The results of 2013 Employee Benefit Research Institute’s (EBRI)-Greenwald Retirement Confidence Survey were released this summer and provide an informative look at the state of retirement in America. This survey was started in 1993 and is the longest-running annual retirement survey of its kind in the nation. Retirement planners look to gain insight from the survey which will help them understand and anticipate the current and future needs of retirees.
One of the most interesting questions asked in the survey is the amount of money people believe they will need to accumulate in order to retire comfortably. Half of the respondents say $500,000 and about 30% think $250,000 will be enough. Using the 4% rule as a guide, this amount of savings would produce $10,000 to $20,000 per year of income. The average Social Security benefit is about $1,300 per month ($15,600 annually). Will the average retiree be able to live on $25,000 – $35,000 per year? It’s unlikely when you consider the median household income is about $50,000 per year.

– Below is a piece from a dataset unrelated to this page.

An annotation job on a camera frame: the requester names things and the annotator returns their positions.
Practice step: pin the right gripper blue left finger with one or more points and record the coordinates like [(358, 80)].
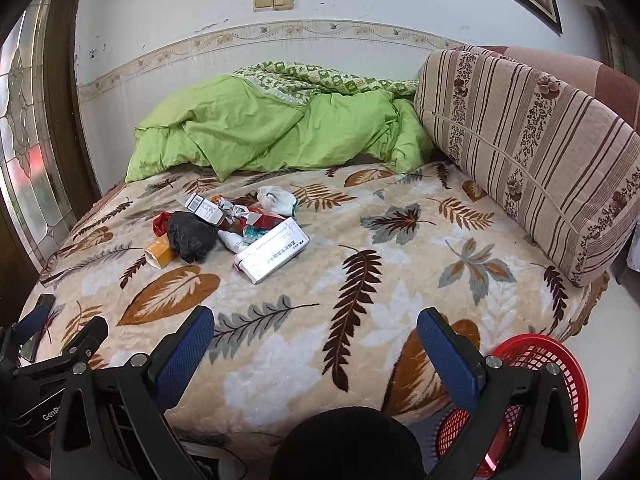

Medical expenses are a big concern for many people, especially those planning to retire. Fifty two percent of this year’s respondents are not confident they will be able to pay medical expenses in retirement. Fidelity Investments estimated the cost of medical expenses for a 65-year old couple would run $240,000 over their retirement years. This figure does not take into consideration the cost of long-term care. Fidelity’s cost estimates include deductibles and copayments, premiums for optional coverage for doctor visits and prescription drugs, out-of-pocket expenses for prescription drugs, and other expenses that Medicare doesn’t cover, such as hearing aids and eyeglasses. Most of the respondents could use up their retirement savings paying for medical expenses alone.
The strong recent performance of the stock market has helped erase most of the lack of confidence we saw after the Great Panic of 2008. Eighty five percent of workers say they are either very or somewhat confident they are investing wisely. Sixty percent of workers say they would like to increase their retirement savings but don’t feel they can due to increases in their everyday expenses.
The biggest change in workers retirement expectations is retirement age. Only 20 years ago most workers planned to retire in their mid 60s. This year’s survey shows more and more workers planning to retire at age 70 or older. They site concerns about Social Security, the stock market and low interest rates all as reasons they feel they need to put off retirement. In reality, the trend has not followed expectations. More than 1/3 of workers say they expect to retire after age 65 but only 1 in 7 actually retire later.
It makes sense that if workers aren’t saving enough for retirement and don’t believe they can afford to increase savings, one solution would be to retire later. Another solution would be to reduce spending in retirement. Not surprisingly, more than half of respondents say they expect spending in retirement to be lower. Whether by choice or out of necessity, EBRI found the median spending of a retired couple is $31,000 per year compared to $40,000 of annual spending by a working couple. Most workers plan to have their home paid for eliminating the monthly mortgage payment. Retirees also save on expenses related to commuting and buying work attire. Offsetting savings is an increase in medical expenses which makes up 18% of a retirees budget by the time they reach age 85.
In summary, workers today are still behind in retirement savings and not realistic about how much will be needed to retire comfortably. This message needs to be carried to younger workers so they can start saving early and take advantage of compounded growth. Workers with less than 10 or 15 years to retire need to make up shortages by increasing the amount they save. Most are finding this difficult to do. They will either need to retire later or work part-time during retirement to maintain their lifestyle.
- Most workers do not realize how much they will need to save in order to retire comfortably.
- Medical costs are a significant expense for retirees rising to 18% of their budget by age 85.
- Most retirees do spend less in retirement averaging about 80% of what they spend while working.